■ Task goal:
For every line in the records that has the word "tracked", make a copy.

···

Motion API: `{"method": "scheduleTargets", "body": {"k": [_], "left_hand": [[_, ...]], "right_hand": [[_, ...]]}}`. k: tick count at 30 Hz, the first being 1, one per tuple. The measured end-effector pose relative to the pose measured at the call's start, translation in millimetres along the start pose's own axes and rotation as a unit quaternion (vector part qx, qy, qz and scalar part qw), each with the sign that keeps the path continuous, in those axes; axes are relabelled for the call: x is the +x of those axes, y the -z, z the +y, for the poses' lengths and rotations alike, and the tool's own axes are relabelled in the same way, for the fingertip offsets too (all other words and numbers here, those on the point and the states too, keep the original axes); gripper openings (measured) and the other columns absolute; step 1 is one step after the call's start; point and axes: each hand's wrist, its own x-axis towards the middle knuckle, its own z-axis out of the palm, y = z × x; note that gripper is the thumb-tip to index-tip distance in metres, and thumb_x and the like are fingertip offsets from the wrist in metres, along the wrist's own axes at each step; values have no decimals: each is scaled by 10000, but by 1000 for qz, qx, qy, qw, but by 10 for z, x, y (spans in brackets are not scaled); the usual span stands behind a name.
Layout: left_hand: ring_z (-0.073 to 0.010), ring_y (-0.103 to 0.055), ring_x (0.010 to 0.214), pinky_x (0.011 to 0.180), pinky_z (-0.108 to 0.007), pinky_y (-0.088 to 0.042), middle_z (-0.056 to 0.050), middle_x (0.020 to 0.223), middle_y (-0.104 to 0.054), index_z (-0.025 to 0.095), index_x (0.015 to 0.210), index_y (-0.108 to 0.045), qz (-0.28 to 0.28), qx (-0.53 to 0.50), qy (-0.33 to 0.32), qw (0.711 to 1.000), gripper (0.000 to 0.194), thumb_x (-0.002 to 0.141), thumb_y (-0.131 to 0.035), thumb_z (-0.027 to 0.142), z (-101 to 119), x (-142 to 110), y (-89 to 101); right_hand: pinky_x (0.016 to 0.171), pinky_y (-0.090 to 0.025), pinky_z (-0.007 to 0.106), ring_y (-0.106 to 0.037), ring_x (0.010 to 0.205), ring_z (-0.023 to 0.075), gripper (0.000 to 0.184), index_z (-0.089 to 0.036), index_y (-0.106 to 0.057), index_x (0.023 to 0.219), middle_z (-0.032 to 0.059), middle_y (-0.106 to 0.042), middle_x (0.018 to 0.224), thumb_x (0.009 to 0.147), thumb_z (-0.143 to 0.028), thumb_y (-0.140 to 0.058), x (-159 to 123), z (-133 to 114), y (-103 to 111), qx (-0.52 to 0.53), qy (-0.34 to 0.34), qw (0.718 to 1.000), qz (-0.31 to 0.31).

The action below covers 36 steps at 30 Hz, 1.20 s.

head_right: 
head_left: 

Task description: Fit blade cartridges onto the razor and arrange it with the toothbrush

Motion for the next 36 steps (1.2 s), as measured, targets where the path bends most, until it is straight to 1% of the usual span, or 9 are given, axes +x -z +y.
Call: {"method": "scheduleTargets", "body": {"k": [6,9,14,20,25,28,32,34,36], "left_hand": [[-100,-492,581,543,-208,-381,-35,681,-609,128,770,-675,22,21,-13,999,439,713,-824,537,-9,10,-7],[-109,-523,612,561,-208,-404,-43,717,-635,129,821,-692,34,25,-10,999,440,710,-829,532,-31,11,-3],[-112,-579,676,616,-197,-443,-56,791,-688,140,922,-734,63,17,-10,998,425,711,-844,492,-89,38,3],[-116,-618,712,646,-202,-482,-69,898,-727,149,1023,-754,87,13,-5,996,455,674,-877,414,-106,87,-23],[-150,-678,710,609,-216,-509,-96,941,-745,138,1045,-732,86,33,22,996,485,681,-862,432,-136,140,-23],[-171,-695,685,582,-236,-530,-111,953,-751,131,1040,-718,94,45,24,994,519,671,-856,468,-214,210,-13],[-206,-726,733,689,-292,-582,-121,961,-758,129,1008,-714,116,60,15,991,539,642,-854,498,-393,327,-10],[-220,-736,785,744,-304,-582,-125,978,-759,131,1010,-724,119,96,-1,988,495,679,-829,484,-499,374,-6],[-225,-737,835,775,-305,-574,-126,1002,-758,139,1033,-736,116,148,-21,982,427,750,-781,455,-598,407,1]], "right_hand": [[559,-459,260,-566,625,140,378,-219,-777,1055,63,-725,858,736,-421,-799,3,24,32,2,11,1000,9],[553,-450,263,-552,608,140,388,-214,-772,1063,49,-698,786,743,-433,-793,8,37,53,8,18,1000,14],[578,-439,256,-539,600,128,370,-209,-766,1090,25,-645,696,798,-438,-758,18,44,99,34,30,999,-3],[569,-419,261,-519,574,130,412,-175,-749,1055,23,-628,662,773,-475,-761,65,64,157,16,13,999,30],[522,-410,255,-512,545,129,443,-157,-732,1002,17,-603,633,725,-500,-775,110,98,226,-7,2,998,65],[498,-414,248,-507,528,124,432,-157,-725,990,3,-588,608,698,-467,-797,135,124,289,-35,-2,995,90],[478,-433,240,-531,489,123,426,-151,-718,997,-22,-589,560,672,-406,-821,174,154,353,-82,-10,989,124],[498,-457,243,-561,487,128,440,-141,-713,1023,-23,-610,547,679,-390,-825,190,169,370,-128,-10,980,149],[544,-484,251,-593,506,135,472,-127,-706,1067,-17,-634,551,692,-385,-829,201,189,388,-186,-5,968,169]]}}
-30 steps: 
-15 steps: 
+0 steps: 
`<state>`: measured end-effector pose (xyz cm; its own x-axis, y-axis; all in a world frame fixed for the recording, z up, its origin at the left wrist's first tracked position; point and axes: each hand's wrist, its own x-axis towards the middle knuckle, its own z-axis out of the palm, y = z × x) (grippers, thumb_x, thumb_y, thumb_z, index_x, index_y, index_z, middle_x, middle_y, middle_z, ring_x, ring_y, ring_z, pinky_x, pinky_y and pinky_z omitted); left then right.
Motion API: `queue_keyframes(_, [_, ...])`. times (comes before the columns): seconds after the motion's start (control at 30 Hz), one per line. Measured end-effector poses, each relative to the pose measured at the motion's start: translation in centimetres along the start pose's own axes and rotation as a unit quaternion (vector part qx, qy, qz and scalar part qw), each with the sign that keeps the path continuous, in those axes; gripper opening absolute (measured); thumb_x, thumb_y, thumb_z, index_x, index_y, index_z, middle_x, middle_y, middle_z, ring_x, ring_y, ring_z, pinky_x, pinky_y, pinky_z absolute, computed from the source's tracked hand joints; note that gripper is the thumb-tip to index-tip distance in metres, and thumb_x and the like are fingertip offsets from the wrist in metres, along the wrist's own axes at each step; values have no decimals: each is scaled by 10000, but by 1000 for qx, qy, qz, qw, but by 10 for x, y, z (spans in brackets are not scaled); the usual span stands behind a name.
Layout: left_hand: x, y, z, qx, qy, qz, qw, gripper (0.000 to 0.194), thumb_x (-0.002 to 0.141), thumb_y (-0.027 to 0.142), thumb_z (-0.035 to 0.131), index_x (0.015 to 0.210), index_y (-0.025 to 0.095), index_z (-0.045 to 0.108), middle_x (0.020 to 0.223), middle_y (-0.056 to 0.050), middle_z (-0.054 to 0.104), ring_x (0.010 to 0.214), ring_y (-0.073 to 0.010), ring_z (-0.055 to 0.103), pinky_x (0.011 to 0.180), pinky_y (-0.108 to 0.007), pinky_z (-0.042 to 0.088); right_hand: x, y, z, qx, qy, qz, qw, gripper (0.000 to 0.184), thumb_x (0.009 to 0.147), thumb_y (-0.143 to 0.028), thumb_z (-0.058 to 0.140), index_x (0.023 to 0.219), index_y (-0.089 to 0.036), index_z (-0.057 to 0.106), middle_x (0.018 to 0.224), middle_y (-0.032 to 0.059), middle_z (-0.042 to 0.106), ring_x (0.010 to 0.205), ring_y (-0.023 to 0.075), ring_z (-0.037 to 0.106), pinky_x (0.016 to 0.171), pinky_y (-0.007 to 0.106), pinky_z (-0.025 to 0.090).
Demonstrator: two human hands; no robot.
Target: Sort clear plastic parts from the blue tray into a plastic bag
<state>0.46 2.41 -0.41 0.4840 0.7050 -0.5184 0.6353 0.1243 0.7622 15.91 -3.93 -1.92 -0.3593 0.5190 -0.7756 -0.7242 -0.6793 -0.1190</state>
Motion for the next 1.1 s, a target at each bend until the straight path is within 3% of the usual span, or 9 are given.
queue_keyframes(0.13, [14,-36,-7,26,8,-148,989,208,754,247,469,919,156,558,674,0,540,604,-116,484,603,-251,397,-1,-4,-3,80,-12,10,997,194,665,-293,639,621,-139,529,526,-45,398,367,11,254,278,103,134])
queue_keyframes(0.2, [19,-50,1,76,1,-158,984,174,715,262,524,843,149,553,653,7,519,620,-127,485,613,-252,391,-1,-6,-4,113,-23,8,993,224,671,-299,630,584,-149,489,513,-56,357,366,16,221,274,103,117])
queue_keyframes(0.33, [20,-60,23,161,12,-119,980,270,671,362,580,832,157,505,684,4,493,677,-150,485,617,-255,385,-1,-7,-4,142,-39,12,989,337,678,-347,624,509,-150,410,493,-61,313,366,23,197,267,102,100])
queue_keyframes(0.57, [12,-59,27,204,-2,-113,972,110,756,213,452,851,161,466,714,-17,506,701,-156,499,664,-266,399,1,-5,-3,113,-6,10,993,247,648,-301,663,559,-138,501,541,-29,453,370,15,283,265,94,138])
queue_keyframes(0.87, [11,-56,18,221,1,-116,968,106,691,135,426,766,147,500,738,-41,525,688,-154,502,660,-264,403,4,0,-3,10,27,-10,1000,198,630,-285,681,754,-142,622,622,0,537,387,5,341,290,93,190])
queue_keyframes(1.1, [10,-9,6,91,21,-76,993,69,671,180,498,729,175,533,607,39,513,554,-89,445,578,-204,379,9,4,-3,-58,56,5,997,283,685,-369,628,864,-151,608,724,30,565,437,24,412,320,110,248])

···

■ Answer box:
`<state>`: measured end-effector pose (xyz cm; its own x-axis, y-axis; all in a world frame fixed for the recording, z up, its origin at the left wrist's first tracked position; point and axes: each hand's wrist, its own x-axis towards the middle knuckle, its own z-axis out of the palm, y = z × x) (grippers, thumb_x, thumb_y, thumb_z, index_x, index_y, index_z, middle_x, middle_y, middle_z, ring_x, ring_y, ring_z, pinky_x, pinky_y and pinky_z omitted); left then right.
Motion API: `queue_keyframes(_, [_, ...])`. times (comes before the columns): seconds after the motion's start (control at 30 Hz), one per line. Measured end-effector poses, each relative to the pose measured at the motion's start: translation in centimetres along the start pose's own axes and rotation as a unit quaternion (vector part qx, qy, qz and scalar part qw), each with the sign that keeps the path continuous, in those axes; gripper opening absolute (measured); thumb_x, thumb_y, thumb_z, index_x, index_y, index_z, middle_x, middle_y, middle_z, ring_x, ring_y, ring_z, pinky_x, pinky_y, pinky_z absolute, computed from the source's tracked hand joints; note that gripper is the thumb-tip to index-tip distance in metres, and thumb_x and the like are fingertip offsets from the wrist in metres, along the wrist's own axes at each step; values have no decimals: each is scaled by 10000, but by 1000 for qx, qy, qz, qw, but by 10 for x, y, z (spans in brackets are not scaled); the usual span stands behind a name.

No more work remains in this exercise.